Bridget: No, I don't want to love another child! I'm not ready.

*******************************************************************

Eric: Felicia? I still can't believe that you have a little baby boy.

Felicia: You're going to love him. He has the greatest smile. He has your smile.

Eric: Yeah? I'm sorry, for all the time that -- for all the time that you and I did not get to spend together. I want to make it up to you.

Felicia: Daddy, I think it was supposed to happen the way it happened. If I hadn't gone off on my own, lived la vida loca, I wouldn't have Dominick. We can't beat ourselves up. Nobody promised us a bowl of cherries.

Eric: What did dr. Nomura say?

Stephanie: He's a quack. I'm calling in another oncologist. How are you feeling? Can I get you anything? Can I do anything for you, honey?

Felicia: Yeah. It's Christmas. I'd like to have the best Christmas ever. Just like we used to have. With the huge tree -- Christmas carols -- dad's terrible eggnog. You think you guys can do that for me?

Eric: Of course. What else?

Felicia: I want Dominick to live with his father, and Bridget. I already spoke to Nick, he's willing. But I don't know if Bridget's ready for such a huge responsibility.

*********************************************************************

Bridget: I just can't make a life-changing decision like this in one day.

Nick: I agree.

Bridget: It's not fair to me, or to anybody. It's not -- what did you say?

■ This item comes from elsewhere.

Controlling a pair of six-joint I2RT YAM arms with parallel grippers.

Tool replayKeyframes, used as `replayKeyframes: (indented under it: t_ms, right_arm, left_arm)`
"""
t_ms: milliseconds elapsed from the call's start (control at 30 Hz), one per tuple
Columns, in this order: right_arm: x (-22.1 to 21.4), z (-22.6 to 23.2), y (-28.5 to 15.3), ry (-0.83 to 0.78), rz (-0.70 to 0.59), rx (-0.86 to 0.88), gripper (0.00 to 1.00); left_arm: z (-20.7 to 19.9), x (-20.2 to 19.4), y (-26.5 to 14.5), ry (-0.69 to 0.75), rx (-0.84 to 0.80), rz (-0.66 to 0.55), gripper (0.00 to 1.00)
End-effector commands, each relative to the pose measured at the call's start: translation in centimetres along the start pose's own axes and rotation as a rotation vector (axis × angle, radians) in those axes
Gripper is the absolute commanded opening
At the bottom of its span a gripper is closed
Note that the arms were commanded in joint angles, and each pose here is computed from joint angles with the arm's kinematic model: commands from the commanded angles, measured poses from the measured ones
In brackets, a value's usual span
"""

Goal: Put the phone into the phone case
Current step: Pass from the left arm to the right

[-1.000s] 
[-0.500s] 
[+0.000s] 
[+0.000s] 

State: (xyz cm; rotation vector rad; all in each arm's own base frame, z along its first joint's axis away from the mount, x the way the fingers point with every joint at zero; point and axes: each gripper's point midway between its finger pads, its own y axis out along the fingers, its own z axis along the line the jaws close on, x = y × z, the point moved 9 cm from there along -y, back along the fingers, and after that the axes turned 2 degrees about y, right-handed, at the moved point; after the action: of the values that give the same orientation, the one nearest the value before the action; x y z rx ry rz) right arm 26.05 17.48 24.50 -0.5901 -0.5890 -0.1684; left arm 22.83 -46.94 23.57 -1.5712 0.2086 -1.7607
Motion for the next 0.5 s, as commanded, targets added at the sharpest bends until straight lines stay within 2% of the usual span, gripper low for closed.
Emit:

Nick: I said I agree. I say we take it one step at a time. We don't do anything until we're completely sure. Except, maybe, feed him, make sure he gets a good night's sleep.

Bridget: You mean it?

Nick: I mean it.

[ Baby cries ] So, where's the diaper bag?

Bridget: I left it in the car.

Nick: Say "see ya." We'll be right back.

Bridget: Wait, wait. It's really cold outside. Why don't you leave him with me? It's okay. Daddy will be right back. You know how much your daddy loves you? You don't understand anything I'm saying, do you? I don't know what to tell you, kiddo. I'm really sorry you're going to lose your mom. Okay, I have my own child to look after, though. I have my own little girl. It's nothing against you, it's just that she belongs to me. You don't. Dominick -- why do you have to be so sweet? So innocent? No, it's not your fault. I really, really want to help you. But I can't. I'm so sorry, but I can't. I think you're just going to have to live somewhere else.

Nick: Hey. So, where do you want to put him down? Listen, we're going to get through this. We'll get through it together.

Bridget: I don't think I can. I can't.